Binary System Questions in English

(B) To convert a decimal number to binary,we repeatedly divide the number by $2$ and record the remainders.
$\begin{array}{l|ll} 2 & 117 & \text{Remainder} \\ \hline 2 & 58 & 1 \\ \hline 2 & 29 & 0 \\ \hline 2 & 14 & 1 \\ \hline 2 & 7 & 0 \\ \hline 2 & 3 & 1 \\ \hline 2 & 1 & 1 \\ \hline & 0 & 1 \end{array}$
Reading the remainders from bottom to top,we get $1110101$.
$\therefore$ The binary equivalent of decimal $117$ is $1110101$.

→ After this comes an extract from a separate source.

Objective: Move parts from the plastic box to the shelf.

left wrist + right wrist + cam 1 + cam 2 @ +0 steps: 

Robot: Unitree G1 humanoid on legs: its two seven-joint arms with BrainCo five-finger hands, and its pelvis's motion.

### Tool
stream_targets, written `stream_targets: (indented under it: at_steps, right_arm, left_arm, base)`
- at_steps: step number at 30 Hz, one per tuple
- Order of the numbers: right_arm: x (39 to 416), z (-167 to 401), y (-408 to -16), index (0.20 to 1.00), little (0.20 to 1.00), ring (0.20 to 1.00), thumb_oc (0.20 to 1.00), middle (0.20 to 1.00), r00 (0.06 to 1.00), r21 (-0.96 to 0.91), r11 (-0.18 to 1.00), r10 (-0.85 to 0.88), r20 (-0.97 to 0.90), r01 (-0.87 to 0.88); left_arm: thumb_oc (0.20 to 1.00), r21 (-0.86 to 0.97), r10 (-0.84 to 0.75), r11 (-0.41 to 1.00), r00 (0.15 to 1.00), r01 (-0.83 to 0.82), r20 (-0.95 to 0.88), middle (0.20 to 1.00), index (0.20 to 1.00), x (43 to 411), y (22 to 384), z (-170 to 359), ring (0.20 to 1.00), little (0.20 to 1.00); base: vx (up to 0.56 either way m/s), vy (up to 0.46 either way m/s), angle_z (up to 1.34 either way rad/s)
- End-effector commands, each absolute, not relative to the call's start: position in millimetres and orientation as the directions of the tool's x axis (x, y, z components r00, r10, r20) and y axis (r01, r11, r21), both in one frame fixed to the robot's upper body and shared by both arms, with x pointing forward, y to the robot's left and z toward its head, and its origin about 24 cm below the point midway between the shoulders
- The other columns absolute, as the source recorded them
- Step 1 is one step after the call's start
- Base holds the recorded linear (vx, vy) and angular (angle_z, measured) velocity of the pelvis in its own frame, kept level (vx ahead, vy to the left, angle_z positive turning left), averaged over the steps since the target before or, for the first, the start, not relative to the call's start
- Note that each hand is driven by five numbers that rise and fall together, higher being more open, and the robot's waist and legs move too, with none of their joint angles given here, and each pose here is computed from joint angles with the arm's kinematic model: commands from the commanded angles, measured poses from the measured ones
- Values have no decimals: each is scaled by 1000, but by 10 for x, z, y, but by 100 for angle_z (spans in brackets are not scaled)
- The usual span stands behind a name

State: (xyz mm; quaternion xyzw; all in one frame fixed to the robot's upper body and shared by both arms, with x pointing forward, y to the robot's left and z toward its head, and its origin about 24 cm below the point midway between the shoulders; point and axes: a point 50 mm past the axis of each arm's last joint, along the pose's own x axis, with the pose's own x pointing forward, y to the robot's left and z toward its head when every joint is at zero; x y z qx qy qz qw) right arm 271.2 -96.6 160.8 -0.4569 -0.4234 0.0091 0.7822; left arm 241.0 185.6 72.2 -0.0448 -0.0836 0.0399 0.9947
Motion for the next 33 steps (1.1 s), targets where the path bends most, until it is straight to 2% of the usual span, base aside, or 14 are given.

(A) To convert a decimal number to binary,we repeatedly divide the number by $2$ and record the remainders.
$\begin{array}{l|cc} 2 & 52 & \text{Remainder} \\ \hline 2 & 26 & 0 \\ \hline 2 & 13 & 0 \\ \hline 2 & 6 & 1 \\ \hline 2 & 3 & 0 \\ \hline 2 & 1 & 1 \\ \hline & 0 & 1 \end{array}$
Reading the remainders from bottom to top,we get $110100$.
$\therefore$ The binary equivalent of decimal $52$ is $110100.$

(C) To convert a binary number to its decimal equivalent,we multiply each bit by its corresponding power of $2$ based on its position (starting from $0$ on the right).
The binary number is $1110101_2$.
Calculation:
$(1 \times 2^6) + (1 \times 2^5) + (1 \times 2^4) + (0 \times 2^3) + (1 \times 2^2) + (0 \times 2^1) + (1 \times 2^0)$
$= 64 + 32 + 16 + 0 + 4 + 0 + 1$
$= 117_{10}$
Therefore,the decimal equivalent is $117_{10}$.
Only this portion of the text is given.